Thursday, December 04, 2014

God's Curse or Blessing? - Part 3

‘Cursed is the one who does not confirm all the words of this law.’ “And all the people shall say, ‘Amen!’ ” “Now it shall come to pass, if you diligently obey the voice of the Lord your God, to observe carefully all His commandments which I command you today, that the Lord your God will set you high above all nations of the earth. And all these blessings shall come upon you and overtake you, because you obey the voice of the Lord your God:” (Deuteronomy 27:26–28:2, NKJV)

That leaves us in a precarious situation, doesn’t it? Not fulfilling every command leaves us under a curse. The blessing is for those who "observe carefully all His commands." But carefully obeying every single command both in deed and attitude is not possible!

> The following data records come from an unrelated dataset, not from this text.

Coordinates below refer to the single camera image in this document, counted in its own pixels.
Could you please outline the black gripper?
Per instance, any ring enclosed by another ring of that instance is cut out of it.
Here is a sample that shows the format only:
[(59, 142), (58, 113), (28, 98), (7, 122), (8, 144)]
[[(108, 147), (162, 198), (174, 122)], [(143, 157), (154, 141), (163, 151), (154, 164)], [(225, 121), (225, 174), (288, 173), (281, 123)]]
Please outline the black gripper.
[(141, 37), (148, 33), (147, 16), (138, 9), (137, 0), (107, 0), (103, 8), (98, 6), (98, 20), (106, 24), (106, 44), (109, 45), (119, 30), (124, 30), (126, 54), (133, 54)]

So, Paul teaches us in Galatians 3 that there are two ways to live life, and these ways are mutually exclusive. He explains this in verses 11 and 12. In verse 11 he tells us that one way is to live by faith, "The just shall live by faith." The other way, given in verse 12, is to live by the law. He says very clearly that the law is not of faith because those who do them shall live by them. The “them” I take to mean all of the commandments in the law. So you can live “by faith” or “by them, the commandments”. These are two mutually exclusive ways of living. Each one of us can live either by faith or by the law, but not both.
Paul now makes the statement that Christ has redeemed us from the curse of a law because Christ became cursed for us. Why? What is the purpose?  He goes on in verse 14, "that the blessing of Abraham might come upon the Gentiles in Christ Jesus, that we might receive the promise of the Spirit through faith" (Emphasis mine).  Jesus Christ fully kept the law in every way including all deeds and attitudes. And yet, he bore the judgment of the curse. This happened so that blessing could be given to us, the blessing given to Abraham that was given to him unconditionally. In other words there were no constraints of law-keeping on him. We receive the truth of this blessing by faith -- by believing what God has said concerning Christ's work on the cross for us. When we believe this we move from being under the law to living by faith -- a totally different approach to life.
In Galatians 3:15 we read that even men’s contracts are binding. We know that is true in our culture. When you sign a contract, it is a binding agreement. Therefore it is even more so if God makes the contract. God's contracts are binding. God is faithful and true and his contracts cannot be broken. God made a contract with Abraham and his seed, and he made it as a one-sided promise. Nothing can void the contract which God gave to Abraham and his seed.
This is where the real crux of the argument begins to come into play. This is such an important truth I hope that you will take the time to really think about what is happening here. Galatians 3:17 tells us that the law which came 430 years after the promise to Abraham cannot annul or cancel the promise which God had made to him and his seed. You see, the law that the Israelites were given that conditioned either blessing or curses was given long after God promised a blessing to Abraham. That law cannot add conditions to the promise God gave him. God won't hold Abraham and his seed accountable to the law in order to receive his blessing. That would be adding terms to a contract already ratified by himself.
If you know a little bit about Old Testament history, you know that Abraham lived before Moses. God's rescue of the Israelite people and the subsequent giving of the law came 430 years after Abraham's time. God had made a binding contract with Abraham and nothing that would happen later could annul that agreement. Why? Because God’s Word and promises are certain and binding. If man’s contracts cannot be abrogated, how much less can God’s? What Paul is saying is that if God were to give the blessing of the inheritance based on the law, then it wouldn’t be the result of a promise any more, but God gave it as a promise without any conditions.